Aller au contenu

Page:Lanson - Histoire de la littérature française, 1920.djvu/200

La bibliothèque libre.
Le texte de cette page a été corrigé et est conforme au fac-similé.
178
decomposition du moyen âge.


4. PHILIPPE DE COMMYNES.


.

Monseigneur Philippe de Commynes [1], chambellan et conseiller d’un duc de Bourgogne et de trois rois de France, prince de Talmont, baron d’Argenton, riche, grave et sage homme, nous transporte bien loin de François Villon, fol écolier, larron et meurtrier : ils sont aux deux bouts de la société, l’un en bas, l’autre en haut. Mais l’étrange chose, et faite pour plonger nos consciences d’honnêtes gens, respectueuses des catégories sociales, dans des abîmes de scrupule, l’étrange chose qu’on puisse se demander laquelle en somme valut le mieux de ces deux âmes, et si ce n’est pas dans les profondeurs troubles de celle du ribaud qu’on aurait chance de rencontrer le plus de noblesse morale !

Commynes, né serviteur et devenu favori du duc Charles, reçoit une pension de Louis XI : la position lui plaît ; il continuerait volontiers ce service en partie double, avec doubles honoraires, si le roi de France, qui a besoin d’un tel esprit, ne lui mettait le marché à la main. Il se décide donc, s’affranchit délibérément de la foi féodale et le voilà Français. Louis XI lui rend bien plus qu’il n’a perdu ; grandes pensions, grands domaines, grand mariage,

  1. Biographie : Né vers 1447, fils d’un grand bailli de Flandre, attaché à Charles le Téméraire de 1464 à 1472, conseiller et chambellan (1468), Commynes est chargé de missions à Calais en 1470, à Londres en 1471. Dès 1471, il est pensionné par Louis XI, à qui il passe en 1472. Il devient conseiller et chambellan du roi, avec une pension de 6000 livres ; il reçoit la principauté de Talmont (1472), acquiert la baronnie d’Argenton par son mariage avec Hélène de Chambes (1473), reçoit une part des dépouilles de Nemours. Louis XI l’envoie en 1478 à Florence. Il suit le parti du duc d’Orléans contre la régente Anne de Beaujeu, est emprisonné, exilé, puis rentré à la cour (1490) et au conseil. Il négocie le traité de Senlis (1493), et pendant l’expédition d’Italie est envoyé à Venise. Il négocie le traité de Verceil avec Ludovic le More. Il s’éloigne de la cour en 1498, est rappelé par Louis XII en 1505, et suit le roi en Italie. Il se retire chez lui en 1510 et meurt en 1511. Sa veuve fut dépossédée d’Argenton en 1515. Les procès très embrouillés auxquels Argenton donna lieu étaient antérieurs au mariage de Commynes : il y en avait qui remontaient jusqu’au règne de Charles V, et celui de la propriété de la seigneurie ne fut tout à fait terminé qu’en 1560. Trois affaires principales se distinguent : l’une contre le suzerain, l’autre contre des voisins, la troisième et principale, pour la possession de l’héritage d’Antoine d’Argenton entre les Chambes-Commynes et les Chabot-Châtillon. Ajoutez le procès contre les La Trémouille pour la principauté de Talmont.
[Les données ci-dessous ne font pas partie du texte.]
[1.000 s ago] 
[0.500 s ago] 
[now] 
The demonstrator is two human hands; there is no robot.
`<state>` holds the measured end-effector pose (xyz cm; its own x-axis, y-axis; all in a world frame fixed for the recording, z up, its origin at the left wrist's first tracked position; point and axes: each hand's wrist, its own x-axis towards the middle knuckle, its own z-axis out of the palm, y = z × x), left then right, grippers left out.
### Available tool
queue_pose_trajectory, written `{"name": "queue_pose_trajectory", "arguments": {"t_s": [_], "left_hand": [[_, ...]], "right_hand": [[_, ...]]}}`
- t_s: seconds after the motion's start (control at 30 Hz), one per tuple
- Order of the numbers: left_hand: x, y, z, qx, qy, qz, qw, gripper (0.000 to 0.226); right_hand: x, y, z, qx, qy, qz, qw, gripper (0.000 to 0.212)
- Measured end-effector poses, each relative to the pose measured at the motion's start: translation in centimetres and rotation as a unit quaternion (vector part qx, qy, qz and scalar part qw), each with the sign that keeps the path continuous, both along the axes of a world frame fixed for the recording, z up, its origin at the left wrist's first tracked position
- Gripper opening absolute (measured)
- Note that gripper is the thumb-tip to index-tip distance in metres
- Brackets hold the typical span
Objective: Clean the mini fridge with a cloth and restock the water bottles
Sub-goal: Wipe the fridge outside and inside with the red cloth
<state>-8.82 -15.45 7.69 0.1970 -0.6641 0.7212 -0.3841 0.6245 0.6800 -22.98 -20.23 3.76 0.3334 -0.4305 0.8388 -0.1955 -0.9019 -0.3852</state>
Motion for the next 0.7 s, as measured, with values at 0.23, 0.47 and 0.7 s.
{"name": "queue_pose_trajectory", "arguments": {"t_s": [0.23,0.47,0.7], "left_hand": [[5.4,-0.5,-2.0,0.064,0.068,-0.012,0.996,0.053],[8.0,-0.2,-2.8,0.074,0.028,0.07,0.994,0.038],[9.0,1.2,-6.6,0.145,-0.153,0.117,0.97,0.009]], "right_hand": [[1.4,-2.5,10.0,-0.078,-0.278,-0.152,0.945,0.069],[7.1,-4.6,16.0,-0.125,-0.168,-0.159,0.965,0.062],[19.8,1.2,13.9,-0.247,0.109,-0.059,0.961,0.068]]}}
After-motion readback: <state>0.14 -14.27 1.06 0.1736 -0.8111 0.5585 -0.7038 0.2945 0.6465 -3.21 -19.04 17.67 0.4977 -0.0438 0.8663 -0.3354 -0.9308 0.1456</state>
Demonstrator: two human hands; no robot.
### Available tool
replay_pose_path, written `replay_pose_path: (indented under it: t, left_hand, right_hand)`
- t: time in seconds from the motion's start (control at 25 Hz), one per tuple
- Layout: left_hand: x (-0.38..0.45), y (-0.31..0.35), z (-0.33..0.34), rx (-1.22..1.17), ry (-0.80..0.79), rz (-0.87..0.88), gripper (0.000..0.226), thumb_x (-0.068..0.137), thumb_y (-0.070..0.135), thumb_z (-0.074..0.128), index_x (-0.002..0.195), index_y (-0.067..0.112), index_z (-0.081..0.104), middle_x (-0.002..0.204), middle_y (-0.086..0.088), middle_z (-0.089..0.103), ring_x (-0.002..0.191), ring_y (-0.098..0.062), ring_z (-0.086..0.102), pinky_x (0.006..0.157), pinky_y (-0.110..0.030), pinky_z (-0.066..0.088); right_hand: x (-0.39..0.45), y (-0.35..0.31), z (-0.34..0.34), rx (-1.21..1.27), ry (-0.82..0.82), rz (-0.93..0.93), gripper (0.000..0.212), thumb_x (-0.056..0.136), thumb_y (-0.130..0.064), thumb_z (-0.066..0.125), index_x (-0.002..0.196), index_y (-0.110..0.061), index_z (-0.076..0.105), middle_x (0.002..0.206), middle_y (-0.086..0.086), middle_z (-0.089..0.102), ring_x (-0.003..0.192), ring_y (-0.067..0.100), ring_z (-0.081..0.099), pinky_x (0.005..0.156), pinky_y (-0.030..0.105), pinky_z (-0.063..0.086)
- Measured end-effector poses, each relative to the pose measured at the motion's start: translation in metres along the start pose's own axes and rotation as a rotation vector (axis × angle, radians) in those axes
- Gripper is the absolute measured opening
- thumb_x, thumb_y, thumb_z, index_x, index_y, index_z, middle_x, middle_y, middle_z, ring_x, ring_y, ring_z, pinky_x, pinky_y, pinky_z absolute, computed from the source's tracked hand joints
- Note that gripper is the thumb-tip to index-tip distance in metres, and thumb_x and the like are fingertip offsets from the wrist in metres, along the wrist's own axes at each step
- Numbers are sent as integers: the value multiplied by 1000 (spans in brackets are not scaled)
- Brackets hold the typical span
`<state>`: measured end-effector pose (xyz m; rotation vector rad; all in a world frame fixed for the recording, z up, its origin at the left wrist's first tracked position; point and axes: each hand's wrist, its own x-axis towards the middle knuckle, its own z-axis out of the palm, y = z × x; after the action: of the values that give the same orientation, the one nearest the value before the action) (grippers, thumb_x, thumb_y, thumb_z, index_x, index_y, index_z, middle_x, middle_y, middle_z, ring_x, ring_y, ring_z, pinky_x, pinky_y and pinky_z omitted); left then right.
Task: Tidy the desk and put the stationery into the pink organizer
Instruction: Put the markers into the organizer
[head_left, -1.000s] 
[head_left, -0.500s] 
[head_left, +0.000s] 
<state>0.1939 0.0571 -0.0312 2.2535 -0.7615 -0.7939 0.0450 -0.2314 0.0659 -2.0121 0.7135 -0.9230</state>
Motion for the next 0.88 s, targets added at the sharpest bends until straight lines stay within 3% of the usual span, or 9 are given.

    Éditions : Chronique de Louis XI (l. I – IV). Galiot du Pré, in-4, 1524 ; avec la Chronique de Charles VIII (t. VII et VIII), Enguilbert de Marnef, 1528 ; Godefroy, in-fol., 1642, Mlle Dupont, 3 vol., 1840 ; Chantelauze, in-8, 1881.

    À consulter : Kervyn de Lettenhove, Lettres et négociations de Philippe de Commynes, 3 vol. in-8, Bruxelles, 1867-74 ; Fierville, Documents inédits sur Philippe de Commynes, in-8, Paris, 1881 ; Faguet, xvie siècle.